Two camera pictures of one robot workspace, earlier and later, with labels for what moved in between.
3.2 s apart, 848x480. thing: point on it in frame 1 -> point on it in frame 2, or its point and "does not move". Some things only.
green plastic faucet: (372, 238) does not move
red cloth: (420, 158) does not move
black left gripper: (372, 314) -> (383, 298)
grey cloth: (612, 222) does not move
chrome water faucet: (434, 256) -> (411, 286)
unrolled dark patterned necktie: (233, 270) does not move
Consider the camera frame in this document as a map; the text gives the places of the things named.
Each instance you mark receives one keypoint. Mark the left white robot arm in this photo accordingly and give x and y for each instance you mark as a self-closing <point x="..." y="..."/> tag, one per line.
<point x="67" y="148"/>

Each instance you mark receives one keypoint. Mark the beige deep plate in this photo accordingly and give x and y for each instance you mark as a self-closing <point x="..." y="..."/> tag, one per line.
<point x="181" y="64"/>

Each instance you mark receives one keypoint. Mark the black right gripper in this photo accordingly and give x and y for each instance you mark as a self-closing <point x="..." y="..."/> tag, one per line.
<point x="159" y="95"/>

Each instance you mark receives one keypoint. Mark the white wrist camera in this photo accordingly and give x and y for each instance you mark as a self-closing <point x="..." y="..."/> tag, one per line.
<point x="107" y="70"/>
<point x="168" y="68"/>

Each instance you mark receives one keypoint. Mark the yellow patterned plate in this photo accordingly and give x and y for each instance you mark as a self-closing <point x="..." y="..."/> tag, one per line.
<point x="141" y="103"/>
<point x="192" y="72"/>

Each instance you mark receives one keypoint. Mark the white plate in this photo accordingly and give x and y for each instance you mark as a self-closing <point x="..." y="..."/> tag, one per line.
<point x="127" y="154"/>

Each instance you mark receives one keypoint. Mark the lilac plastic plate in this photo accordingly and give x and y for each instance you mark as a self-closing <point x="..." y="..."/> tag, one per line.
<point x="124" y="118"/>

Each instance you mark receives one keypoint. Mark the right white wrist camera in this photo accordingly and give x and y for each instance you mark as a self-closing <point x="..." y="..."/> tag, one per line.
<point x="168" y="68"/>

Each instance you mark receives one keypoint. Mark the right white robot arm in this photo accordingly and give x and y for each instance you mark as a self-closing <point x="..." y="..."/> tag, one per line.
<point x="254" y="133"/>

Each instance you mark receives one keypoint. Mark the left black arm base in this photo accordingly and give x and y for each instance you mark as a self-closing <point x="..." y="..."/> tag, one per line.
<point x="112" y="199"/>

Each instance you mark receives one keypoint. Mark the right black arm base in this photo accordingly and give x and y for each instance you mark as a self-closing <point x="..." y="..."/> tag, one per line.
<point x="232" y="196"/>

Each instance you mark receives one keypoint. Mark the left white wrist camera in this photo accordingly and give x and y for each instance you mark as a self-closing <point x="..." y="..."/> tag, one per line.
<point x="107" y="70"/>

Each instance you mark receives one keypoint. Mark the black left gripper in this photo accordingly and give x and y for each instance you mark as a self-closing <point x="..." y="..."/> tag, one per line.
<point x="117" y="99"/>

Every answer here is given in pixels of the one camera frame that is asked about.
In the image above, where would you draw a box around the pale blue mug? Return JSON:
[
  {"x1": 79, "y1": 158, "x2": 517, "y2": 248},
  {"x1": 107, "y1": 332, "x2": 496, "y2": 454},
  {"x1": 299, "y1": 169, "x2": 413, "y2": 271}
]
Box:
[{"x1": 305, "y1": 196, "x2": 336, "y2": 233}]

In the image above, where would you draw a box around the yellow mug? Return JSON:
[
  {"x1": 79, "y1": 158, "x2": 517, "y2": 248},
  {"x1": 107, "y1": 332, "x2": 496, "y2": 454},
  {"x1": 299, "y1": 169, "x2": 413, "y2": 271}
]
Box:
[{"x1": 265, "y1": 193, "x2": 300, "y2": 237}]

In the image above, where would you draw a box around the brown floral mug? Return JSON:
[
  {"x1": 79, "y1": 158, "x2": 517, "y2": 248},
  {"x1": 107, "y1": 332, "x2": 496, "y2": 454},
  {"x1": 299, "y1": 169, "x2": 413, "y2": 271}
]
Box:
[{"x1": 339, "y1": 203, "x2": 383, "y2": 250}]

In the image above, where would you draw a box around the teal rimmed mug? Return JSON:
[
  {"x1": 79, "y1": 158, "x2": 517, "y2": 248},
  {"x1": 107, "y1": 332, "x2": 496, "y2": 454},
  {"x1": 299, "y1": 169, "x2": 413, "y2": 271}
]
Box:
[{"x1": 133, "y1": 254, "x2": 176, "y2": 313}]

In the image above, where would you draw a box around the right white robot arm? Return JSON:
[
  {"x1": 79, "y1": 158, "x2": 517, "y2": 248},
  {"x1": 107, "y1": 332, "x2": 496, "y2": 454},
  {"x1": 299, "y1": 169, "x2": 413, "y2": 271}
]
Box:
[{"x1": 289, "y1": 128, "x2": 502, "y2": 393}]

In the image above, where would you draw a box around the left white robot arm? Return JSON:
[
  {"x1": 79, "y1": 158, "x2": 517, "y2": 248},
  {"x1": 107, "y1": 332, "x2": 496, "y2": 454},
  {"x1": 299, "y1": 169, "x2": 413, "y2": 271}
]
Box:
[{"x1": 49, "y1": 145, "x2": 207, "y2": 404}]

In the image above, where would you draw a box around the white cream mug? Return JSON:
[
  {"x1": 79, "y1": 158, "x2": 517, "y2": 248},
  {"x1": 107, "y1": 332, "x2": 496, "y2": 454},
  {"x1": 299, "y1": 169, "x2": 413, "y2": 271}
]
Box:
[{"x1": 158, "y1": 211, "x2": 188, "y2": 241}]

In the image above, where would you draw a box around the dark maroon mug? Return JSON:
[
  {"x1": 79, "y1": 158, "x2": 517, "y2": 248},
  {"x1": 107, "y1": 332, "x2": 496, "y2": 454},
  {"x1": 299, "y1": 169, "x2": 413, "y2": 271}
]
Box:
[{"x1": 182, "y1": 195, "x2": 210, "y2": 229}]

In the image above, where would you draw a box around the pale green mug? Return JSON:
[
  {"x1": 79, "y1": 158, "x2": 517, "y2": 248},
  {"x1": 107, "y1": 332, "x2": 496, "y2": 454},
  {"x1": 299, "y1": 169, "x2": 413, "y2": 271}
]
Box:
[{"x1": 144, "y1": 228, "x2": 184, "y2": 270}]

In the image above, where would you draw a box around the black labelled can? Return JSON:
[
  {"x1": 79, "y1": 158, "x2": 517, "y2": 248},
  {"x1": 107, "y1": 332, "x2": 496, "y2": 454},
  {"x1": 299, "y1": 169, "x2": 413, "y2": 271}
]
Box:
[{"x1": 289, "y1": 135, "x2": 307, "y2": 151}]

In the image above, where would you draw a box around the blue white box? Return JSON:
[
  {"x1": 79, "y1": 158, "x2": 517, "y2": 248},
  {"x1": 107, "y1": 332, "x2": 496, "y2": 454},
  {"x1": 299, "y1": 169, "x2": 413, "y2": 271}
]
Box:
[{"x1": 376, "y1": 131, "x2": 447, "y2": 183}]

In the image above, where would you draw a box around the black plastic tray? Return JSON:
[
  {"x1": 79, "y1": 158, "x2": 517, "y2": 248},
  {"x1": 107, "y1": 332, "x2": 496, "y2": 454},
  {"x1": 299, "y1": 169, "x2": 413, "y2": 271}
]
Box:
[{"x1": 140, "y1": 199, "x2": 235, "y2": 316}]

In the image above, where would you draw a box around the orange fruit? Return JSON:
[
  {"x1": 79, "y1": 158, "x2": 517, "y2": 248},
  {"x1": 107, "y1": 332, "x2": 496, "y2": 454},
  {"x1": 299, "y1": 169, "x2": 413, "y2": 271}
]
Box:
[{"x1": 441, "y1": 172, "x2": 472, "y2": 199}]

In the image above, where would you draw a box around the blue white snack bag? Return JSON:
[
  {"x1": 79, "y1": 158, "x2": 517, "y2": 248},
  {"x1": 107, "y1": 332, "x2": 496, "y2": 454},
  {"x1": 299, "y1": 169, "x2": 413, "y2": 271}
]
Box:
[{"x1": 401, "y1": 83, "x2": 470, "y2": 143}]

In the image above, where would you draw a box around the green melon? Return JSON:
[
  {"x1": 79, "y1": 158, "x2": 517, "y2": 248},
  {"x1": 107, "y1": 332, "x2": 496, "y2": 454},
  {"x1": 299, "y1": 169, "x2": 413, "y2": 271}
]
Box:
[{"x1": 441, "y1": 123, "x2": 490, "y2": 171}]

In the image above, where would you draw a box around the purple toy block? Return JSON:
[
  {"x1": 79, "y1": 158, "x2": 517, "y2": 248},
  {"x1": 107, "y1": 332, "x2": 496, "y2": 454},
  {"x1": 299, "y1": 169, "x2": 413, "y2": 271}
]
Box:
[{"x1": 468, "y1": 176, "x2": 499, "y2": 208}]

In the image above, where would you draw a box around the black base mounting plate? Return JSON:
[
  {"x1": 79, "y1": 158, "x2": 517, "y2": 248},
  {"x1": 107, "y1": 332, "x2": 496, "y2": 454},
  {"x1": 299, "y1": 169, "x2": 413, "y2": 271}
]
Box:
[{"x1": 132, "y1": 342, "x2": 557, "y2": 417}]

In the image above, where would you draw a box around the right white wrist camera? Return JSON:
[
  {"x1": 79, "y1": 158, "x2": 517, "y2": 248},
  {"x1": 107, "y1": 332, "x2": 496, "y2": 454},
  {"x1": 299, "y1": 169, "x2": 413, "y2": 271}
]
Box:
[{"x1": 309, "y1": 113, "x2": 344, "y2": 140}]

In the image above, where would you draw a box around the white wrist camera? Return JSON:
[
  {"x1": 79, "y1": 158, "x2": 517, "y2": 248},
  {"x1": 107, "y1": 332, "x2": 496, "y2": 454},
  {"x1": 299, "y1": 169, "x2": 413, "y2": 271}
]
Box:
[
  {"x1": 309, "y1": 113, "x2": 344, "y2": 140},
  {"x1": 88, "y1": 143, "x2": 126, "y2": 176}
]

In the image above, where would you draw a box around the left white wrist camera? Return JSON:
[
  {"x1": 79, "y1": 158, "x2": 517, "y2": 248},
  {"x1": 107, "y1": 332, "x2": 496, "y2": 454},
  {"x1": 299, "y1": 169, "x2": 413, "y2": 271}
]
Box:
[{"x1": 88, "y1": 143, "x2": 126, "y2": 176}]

▬▬▬▬▬▬▬▬▬▬

→ The problem:
Would you please copy all lines in the data that contain the word "frame"?

→ Answer to the problem:
3.2 s apart, 848x480. thing: point on it in frame 1 -> point on it in frame 2, or its point and "does not move". Some things only.
Consider the camera frame in this document as a map; the text gives the places of the things named.
Every answer here is given in pixels of the one camera frame that is asked about.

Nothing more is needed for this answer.